Posted to dev@httpd.apache.org by Marc Slemko <ma...@go2net.com> on 1998/07/17 21:33:34 UTC

Re: RFC 1337: Time-wait assassination (fwd)

An example of how you can do low-overhead TIME_WAITs and why Microsoft and
Netscape are foolish.

---------- Forwarded message ----------
Date: Fri, 17 Jul 1998 09:04:51 -0700
From: David S. Miller <da...@dm.cobaltmicro.com>
To: stevea@shastanets.com
Cc: dab@BSDI.COM,
    end2end-interest@ISI.EDU
Subject: Re: RFC 1337: Time-wait assassination

   From: "Steve Alexander" <st...@shastanets.com>
   Date: Thu, 16 Jul 1998 18:21:40 -0700

Hey Steve,

   From a performance point of view, handling large numbers of
   TIME-WAIT connections is pretty easy.  From a memory point of view,
   I agree that it is wasteful, unless you compress the state.  Under
   IRIX 6.4, for example, a socket, PCB, and TCB takes almost 1K of
   memory; lots of 8-byte pointers add up fast.  If I hadn't left SGI
   to "pursue other interests" I would probably have had to kludge up
   a scheme that junked the unneeded parts; ugly but doable.

The following was the best I could come up with and handle both ipv4
and ipv6 in the same scheme under Linux to solve this memory
consumption problem, with some helpful annotations:

struct tcp_tw_bucket {

The header is made to match exactly a real TCB, this makes processing
up to the actual TCP state specific handling dispatch a snap.  So
generic stuff like global TCP socket lists, local port binding hash
chains, etc.  This roughly fits into a cache line on most machines.

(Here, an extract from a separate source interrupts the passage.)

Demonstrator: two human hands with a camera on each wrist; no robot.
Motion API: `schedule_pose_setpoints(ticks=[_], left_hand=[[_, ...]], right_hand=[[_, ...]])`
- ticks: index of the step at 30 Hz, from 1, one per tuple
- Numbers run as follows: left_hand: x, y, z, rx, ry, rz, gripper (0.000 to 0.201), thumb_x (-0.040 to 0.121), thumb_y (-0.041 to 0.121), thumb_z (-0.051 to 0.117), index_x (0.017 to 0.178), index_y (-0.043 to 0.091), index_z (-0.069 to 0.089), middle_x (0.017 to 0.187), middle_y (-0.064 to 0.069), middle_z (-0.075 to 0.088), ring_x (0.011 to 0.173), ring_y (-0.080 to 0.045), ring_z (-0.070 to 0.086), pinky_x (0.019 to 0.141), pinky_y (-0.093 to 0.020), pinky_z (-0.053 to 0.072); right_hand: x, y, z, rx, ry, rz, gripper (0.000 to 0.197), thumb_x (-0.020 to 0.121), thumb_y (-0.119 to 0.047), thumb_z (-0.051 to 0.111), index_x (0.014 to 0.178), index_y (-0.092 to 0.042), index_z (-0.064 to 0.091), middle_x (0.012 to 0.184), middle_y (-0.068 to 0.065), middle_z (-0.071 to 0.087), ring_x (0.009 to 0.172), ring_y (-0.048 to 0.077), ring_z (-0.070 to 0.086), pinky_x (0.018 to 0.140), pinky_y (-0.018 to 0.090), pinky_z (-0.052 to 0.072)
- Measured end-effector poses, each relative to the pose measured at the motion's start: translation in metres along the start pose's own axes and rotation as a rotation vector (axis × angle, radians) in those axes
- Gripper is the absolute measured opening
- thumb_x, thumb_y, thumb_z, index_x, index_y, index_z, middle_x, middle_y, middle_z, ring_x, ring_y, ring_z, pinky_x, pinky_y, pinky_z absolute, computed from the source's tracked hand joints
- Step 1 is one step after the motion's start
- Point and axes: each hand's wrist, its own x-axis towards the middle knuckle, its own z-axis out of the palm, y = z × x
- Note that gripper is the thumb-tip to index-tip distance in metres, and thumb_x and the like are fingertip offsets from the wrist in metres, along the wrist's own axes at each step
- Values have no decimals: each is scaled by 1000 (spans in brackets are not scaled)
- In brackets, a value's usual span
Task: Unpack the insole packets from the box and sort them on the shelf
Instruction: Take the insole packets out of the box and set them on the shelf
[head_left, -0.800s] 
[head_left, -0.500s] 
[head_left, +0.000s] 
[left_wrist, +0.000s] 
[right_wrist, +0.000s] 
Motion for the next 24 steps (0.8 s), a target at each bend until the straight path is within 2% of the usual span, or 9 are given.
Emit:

	struct sock		*sklist_next;
	struct sock		*sklist_prev;
	struct sock		*bind_next;
	struct sock		**bind_pprev;

What follows is more of the header of a real TCB.  TCP socket demux
keys and the actual hash chain linkage for all sockets with a full
identity.  Again, this is a cache line on most cpus.

	__u32			daddr;
	__u32			rcv_saddr;
	__u16			dport;
	unsigned short		num;
	int			bound_dev_if;
	struct sock		*next;
	struct sock		**pprev;

The incoming demux, after a match, always
is guarenteed to look at bucket->state first, and if TCP_TIME_WAIT
then this TCB gets passed as a "struct tcp_tw_bucket *" to a special
function which just handles this state.  The 'reuse' flag being
replicated here deserves a slight mention, we use it for fast port
allocations (useful on large scale non-passive ftp servers), the local
port TCB hashes keep track of whether "everyone using this local port"
has reuse set, if so the local port bucket has a flag set.  So if the
new TCB wants this port, and he has reuse set, and the local port
bucket has this special reuse flag set as well, we can fast path the
whole verification.  Anyways, the end result is that we need to keep
track of this state bit in the TIME_WAIT'ers as well.

	unsigned char		state,
				zapped;
	__u16			sport;
	unsigned short		family;
	unsigned char		reuse,
				nonagle;

The private state.  You need to know the next expected receive
sequence number, mostly for regenerating a new TCB during "BSD
TIME_WAIT" processing.  The bind_bucket is just the local port hash
header I just spoke of.  The next two members are for the efficient
reaping of all these time-waiters.  Finally, the IPv6 addresses are
stuck at the end.

	/* And these are ours. */
	__u32			rcv_nxt;
	struct tcp_func		*af_specific;
	struct tcp_bind_bucket	*tb;
	struct tcp_tw_bucket	*next_death;
	int			death_slot;
#if defined(CONFIG_IPV6) || defined(CONFIG_IPV6_MODULE)
	struct in6_addr		v6_daddr;
	struct in6_addr		v6_rcv_saddr;
#endif
};

This amounts to around 100bytes on a 32-bit machine, and around 
144 bytes on a 64-bit machine.

Because I use a seperate structure, I can completely discard the file
object etc. references since I totally destroy the real TCB from which
this TIME_WAIT'er came to be.  So each TIME_WAIT connection literally
costs 100 or 144 bytes depending upon the word size of the machine.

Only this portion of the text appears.